• BRIEF
Would you repeat the entries beneath, with nothing changed?
========================================
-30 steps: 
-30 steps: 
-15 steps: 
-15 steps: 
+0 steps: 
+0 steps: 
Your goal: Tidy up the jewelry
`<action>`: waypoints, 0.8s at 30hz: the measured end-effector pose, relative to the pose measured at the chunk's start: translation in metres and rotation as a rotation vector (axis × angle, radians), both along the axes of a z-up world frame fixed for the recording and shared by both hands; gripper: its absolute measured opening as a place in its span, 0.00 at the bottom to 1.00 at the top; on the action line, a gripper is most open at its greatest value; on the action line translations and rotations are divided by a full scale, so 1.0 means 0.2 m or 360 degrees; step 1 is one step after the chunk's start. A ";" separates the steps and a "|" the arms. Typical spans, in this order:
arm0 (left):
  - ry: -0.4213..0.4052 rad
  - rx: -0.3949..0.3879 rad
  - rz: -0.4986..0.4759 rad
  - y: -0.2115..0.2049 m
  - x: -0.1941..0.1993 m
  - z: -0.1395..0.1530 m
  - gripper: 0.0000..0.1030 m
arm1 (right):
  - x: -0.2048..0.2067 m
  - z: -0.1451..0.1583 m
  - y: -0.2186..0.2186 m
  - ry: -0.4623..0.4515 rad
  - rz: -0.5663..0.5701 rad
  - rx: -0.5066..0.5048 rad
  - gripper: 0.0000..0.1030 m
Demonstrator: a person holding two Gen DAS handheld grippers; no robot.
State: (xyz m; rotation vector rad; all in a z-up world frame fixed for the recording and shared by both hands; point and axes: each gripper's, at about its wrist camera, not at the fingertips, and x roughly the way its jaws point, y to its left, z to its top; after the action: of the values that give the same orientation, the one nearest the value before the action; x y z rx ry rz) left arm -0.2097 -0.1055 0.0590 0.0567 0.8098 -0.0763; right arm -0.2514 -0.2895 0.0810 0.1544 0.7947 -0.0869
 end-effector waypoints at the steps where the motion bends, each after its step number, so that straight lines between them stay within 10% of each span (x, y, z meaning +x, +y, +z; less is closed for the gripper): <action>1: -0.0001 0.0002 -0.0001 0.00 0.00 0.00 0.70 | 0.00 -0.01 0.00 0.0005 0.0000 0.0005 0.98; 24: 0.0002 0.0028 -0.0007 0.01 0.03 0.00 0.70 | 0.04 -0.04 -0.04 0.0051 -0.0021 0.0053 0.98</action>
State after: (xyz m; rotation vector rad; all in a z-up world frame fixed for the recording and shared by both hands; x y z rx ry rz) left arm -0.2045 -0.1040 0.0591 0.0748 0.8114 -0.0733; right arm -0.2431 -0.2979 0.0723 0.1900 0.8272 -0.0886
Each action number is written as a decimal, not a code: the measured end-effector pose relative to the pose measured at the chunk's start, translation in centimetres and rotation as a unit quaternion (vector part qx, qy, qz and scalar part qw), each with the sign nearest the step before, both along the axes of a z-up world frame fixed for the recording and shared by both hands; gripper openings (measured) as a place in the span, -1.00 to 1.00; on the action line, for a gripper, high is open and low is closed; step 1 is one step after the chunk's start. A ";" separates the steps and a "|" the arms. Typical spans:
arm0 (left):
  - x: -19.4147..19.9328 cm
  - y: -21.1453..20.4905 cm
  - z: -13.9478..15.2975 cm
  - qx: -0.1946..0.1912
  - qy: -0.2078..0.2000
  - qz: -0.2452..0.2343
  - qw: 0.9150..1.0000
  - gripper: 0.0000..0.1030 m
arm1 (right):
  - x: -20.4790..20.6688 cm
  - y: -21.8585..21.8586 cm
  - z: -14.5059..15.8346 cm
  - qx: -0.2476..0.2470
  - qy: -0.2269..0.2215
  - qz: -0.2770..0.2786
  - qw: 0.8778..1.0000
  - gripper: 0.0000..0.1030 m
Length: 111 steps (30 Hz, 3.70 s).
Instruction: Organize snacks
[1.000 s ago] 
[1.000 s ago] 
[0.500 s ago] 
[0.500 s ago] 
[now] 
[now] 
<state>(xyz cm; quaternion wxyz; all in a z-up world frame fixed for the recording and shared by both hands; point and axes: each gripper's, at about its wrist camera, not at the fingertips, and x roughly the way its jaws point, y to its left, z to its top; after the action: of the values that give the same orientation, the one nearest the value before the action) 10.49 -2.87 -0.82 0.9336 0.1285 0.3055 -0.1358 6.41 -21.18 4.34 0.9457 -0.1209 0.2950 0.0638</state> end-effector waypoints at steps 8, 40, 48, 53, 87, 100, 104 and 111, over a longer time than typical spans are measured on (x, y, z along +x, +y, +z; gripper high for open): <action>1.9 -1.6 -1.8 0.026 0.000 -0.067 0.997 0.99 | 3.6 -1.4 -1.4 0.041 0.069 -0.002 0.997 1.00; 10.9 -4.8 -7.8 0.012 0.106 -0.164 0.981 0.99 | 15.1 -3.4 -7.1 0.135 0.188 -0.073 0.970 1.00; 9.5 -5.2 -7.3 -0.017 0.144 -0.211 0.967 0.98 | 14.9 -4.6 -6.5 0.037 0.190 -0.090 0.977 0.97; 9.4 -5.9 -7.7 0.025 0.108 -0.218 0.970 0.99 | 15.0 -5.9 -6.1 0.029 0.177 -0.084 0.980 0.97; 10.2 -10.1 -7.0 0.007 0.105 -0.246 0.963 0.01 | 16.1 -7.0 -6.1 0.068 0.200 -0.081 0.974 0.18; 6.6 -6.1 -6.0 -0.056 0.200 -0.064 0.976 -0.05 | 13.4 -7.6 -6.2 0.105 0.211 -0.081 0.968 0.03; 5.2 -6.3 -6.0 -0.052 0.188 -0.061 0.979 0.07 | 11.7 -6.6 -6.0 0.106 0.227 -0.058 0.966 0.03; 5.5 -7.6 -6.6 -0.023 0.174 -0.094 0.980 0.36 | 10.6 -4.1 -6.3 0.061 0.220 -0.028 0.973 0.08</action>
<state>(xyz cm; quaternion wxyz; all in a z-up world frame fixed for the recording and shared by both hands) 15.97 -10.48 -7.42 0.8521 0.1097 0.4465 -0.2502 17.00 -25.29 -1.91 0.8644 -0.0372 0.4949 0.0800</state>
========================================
• TASK SOLUTION
-30 steps: 
-30 steps: 
-15 steps: 
-15 steps: 
+0 steps: 
+0 steps: 
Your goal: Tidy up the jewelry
`<action>`: waypoints, 0.8s at 30hz: the measured end-effector pose, relative to the pose measured at the chunk's start: translation in metres and rotation as a rotation vector (axis × angle, radians), both along the axes of a z-up world frame fixed for the recording and shared by both hands; gripper: its absolute measured opening as a place in its span, 0.00 at the bottom to 1.00 at the top; on the action line, a gripper is most open at its greatest value; on the action line translations and rotations are divided by a full scale, so 1.0 means 0.2 m or 360 degrees; step 1 is one step after the chunk's start. A ";" separates the steps and a "|" the arms. Typical spans, in this order:
arm0 (left):
  - ry: -0.4213..0.4052 rad
  - rx: -0.3949..0.3879 rad
  - rz: -0.4986..0.4759 rad
  - y: -0.2115..0.2049 m
  - x: -0.1941..0.1993 m
  - z: -0.1395..0.1530 m
  - gripper: 0.0000..0.1030 m
arm1 (right):
  - x: -0.2048..0.2067 m
  - z: -0.1451..0.1583 m
  - y: -0.2186..0.2186 m
  - ry: -0.4623..0.4515 rad
  - rz: -0.5663..0.5701 rad
  - rx: -0.5066..0.5048 rad
  - gripper: 0.0000..0.1030 m
Demonstrator: a person holding two Gen DAS handheld grippers; no robot.
State: (xyz m; rotation vector rad; all in a z-up world frame fixed for the recording and shared by both hands; point and axes: each gripper's, at about its wrist camera, not at the fingertips, and x roughly the way its jaws point, y to its left, z to its top; after the action: of the values that give the same orientation, the one nearest the value before the action; x y z rx ry rz) left arm -0.2097 -0.1055 0.0590 0.0567 0.8098 -0.0763; right arm -0.2514 -0.2895 0.0810 0.1544 0.7947 -0.0869
 end-effector waypoints at the steps where the motion bends, each after its step number, so that straight lines between them stay within 10% of each span (x, y, z meaning +x, +y, +z; less is closed for the gripper): <action>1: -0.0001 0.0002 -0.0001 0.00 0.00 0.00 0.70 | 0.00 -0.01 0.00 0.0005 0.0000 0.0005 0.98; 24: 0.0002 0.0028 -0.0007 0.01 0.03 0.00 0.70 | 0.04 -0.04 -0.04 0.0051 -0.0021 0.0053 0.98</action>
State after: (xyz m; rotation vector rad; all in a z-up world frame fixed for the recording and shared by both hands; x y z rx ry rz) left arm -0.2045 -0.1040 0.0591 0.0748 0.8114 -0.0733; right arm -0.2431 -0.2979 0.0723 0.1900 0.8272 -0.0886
Each action number is written as a decimal, not a code: the measured end-effector pose relative to the pose measured at the chunk's start, translation in centimetres and rotation as a unit quaternion (vector part qx, qy, qz and scalar part qw), each with the sign nearest the step before, both along the axes of a z-up world frame fixed for the recording and shared by both hands; gripper openings (measured) as a place in the span, -1.00 to 1.00; on the action line, for a gripper, high is open and low is closed; step 1 is one step after the chunk's start. A ";" separates the steps and a "|" the arms. Typical spans:
arm0 (left):
  - x: -19.4147..19.9328 cm
  - y: -21.1453..20.4905 cm
  - z: -13.9478..15.2975 cm
  - qx: -0.1946..0.1912
  - qy: -0.2078..0.2000
  - qz: -0.2452..0.2343
  - qw: 0.9150..1.0000
  - gripper: 0.0000..0.1030 m
arm1 (right):
  - x: -20.4790..20.6688 cm
  - y: -21.8585..21.8586 cm
  - z: -14.5059..15.8346 cm
  - qx: -0.2476..0.2470
  - qy: -0.2269..0.2215
  - qz: -0.2770..0.2786
  - qw: 0.8778..1.0000
  - gripper: 0.0000..0.1030 m
Length: 111 steps (30 Hz, 3.70 s).
Instruction: Organize snacks
[1.000 s ago] 
[1.000 s ago] 
[0.500 s ago] 
[0.500 s ago] 
[now] 
[now] 
<state>(xyz cm; quaternion wxyz; all in a z-up world frame fixed for the recording and shared by both hands; point and axes: each gripper's, at about its wrist camera, not at the fingertips, and x roughly the way its jaws point, y to its left, z to its top; after the action: of the values that give the same orientation, the one nearest the value before the action) 10.49 -2.87 -0.82 0.9336 0.1285 0.3055 -0.1358 6.41 -21.18 4.34 0.9457 -0.1209 0.2950 0.0638</state> end-effector waypoints at steps 8, 40, 48, 53, 87, 100, 104 and 111, over a longer time than typical spans are measured on (x, y, z along +x, +y, +z; gripper high for open): <action>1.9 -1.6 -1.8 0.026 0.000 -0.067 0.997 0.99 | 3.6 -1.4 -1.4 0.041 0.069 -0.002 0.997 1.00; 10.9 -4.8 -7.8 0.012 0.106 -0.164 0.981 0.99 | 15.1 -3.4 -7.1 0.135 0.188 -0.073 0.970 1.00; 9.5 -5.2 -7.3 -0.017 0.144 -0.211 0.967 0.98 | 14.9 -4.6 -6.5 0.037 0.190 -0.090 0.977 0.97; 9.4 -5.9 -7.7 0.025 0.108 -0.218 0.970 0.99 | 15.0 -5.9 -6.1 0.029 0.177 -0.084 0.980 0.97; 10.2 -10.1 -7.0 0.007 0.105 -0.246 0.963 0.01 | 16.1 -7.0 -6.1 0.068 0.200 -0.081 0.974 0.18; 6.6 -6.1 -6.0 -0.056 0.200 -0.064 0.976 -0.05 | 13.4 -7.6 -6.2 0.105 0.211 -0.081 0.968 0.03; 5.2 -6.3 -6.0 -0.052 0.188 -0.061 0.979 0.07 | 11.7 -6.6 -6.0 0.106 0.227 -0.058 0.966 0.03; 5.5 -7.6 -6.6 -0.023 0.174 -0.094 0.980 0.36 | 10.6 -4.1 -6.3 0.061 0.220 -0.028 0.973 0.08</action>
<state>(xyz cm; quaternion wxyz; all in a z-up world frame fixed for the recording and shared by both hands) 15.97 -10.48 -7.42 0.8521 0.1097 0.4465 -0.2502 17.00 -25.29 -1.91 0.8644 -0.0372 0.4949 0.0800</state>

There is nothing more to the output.